In this post, we’ll explain what properties or assets can go into probate, when it's necessary, and how to avoid probate court if necessary. You'll also learn how much it costs to get started, how long the probate process takes, and what it looks like. 

What is probate?

Probate is a legal process where a court takes charge of handing out money, properties, and assets to the family members (or beneficiaries) of someone who has died. If all goes well, each beneficiary will receive a part of their deceased loved one’s estate as their inheritance. 

The people or organizations the deceased owed money to may also be able to recover the money through the probate process. Because the probate process involves many steps, it takes time. The waiting period can be difficult for the family of the person who died, who may be relying on those funds. 

While the process can take time, probate is designed to ensure assets are distributed according to the deceased’s wishes or applicable state law.

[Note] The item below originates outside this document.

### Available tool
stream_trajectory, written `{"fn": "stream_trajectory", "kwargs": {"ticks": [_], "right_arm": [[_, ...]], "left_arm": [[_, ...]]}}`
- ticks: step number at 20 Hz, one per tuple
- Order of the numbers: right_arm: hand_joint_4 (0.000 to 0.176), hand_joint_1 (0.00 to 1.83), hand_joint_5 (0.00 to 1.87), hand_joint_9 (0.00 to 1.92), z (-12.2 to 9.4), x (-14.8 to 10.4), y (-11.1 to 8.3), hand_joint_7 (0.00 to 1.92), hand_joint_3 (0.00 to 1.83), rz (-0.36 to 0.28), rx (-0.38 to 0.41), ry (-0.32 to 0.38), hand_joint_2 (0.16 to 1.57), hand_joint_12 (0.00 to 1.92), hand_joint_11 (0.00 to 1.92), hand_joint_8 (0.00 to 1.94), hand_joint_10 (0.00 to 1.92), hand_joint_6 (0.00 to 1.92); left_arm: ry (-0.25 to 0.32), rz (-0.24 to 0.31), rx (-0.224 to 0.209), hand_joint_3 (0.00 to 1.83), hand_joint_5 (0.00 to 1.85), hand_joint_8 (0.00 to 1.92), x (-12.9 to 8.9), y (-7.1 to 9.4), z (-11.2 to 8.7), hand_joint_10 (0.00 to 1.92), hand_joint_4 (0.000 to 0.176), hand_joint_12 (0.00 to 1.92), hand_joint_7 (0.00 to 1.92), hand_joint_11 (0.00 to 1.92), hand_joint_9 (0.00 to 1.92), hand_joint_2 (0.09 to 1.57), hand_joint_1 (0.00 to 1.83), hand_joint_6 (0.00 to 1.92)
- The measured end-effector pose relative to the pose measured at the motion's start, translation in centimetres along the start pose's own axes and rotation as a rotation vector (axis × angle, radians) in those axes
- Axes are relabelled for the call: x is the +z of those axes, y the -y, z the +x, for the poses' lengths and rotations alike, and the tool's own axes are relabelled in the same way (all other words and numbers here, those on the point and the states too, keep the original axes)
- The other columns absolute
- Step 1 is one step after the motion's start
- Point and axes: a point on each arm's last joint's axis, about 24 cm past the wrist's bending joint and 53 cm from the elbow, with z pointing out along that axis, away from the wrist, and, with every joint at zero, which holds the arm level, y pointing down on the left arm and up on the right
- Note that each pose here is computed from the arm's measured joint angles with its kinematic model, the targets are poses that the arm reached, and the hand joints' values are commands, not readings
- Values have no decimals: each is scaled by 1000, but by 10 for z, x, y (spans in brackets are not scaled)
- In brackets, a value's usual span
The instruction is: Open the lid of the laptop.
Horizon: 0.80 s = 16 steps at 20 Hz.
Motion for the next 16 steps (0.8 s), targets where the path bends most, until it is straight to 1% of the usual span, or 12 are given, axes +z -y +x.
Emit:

When is probate required? 

Not all estates need to go into probate. Certain situations will determine when probate is required. These include:

  • The deceased died without a Will (intestate) or without naming an heir as a beneficiary of their property and assets
  • The deceased’s property or assets, when they died, were valued higher than their home state's threshold 
  • If the person has a contested Will (the relatives disagree with the deceased's instructions), the estate may need to go through probate so the court can decide whether the Will holds up
  • If the person who died had debts or loans, probate can help pay them off 
  • If there is no Will, the court can look for surviving relatives who may qualify as legal heirs, so that it can give them the inheritance that the deceased left behind

Keep in mind that only specific assets owned by the deceased can go into probate. These include: 

  • Real estate properties with title deeds solely in the deceased’s name
  • Bank and investment accounts solely in their name
  • Vaguely titled personal property, such as cars, art, jewelry, wristwatches, baseball cards, or other valuables and collectors’ items

If your situation matches one or more of these conditions, probate may be required to help resolve these matters. While the process seems complex, understanding when it applies can help you move forward with clarity.

A LegalShield CTA offering more probate guidance.

When is probate not required? 

In some cases, a deceased person’s estate doesn't need to go into probate. One example is if the value of the deceased’s assets is small or lower than the state’s small-estate limits. 

Other factors that can help estates avoid the probate process include:

  • If the assets are in a Trust
  • If certain beneficiaries were already named to automatically take possession of the deceased’s assets and personal properties after they die
  • If the deceased co-owned a property with other people, and the value of their share of the property is below the state’s small estate limits

Also, if the deceased shared ownership of assets like property, bank accounts, retirement accounts, and other personal property with another person — usually a partner/spouse or a close relative — the other surviving party may become the owner of all shared assets afterward.

Probate vs. non-probate assets

Knowing the difference between the probate and non-probate assets can save you a lot of stress and money. Probate assets are properties that are solely titled in the deceased’s name and have no named beneficiaries. So they can't be automatically transferred to anyone. 

Probate assets may include:

  • Solely owned or titled real estate
  • Bank, retirement, or investment accounts and portfolios in the deceased’s name only
  • Personal stakes or shares in companies
  • Personal property like automobiles, art, and other collectors’ items solely owned by the deceased

Non-probate assets, on the other hand, have established transfer instructions and do not need court injunctions or procedures for the beneficiary to assume ownership. 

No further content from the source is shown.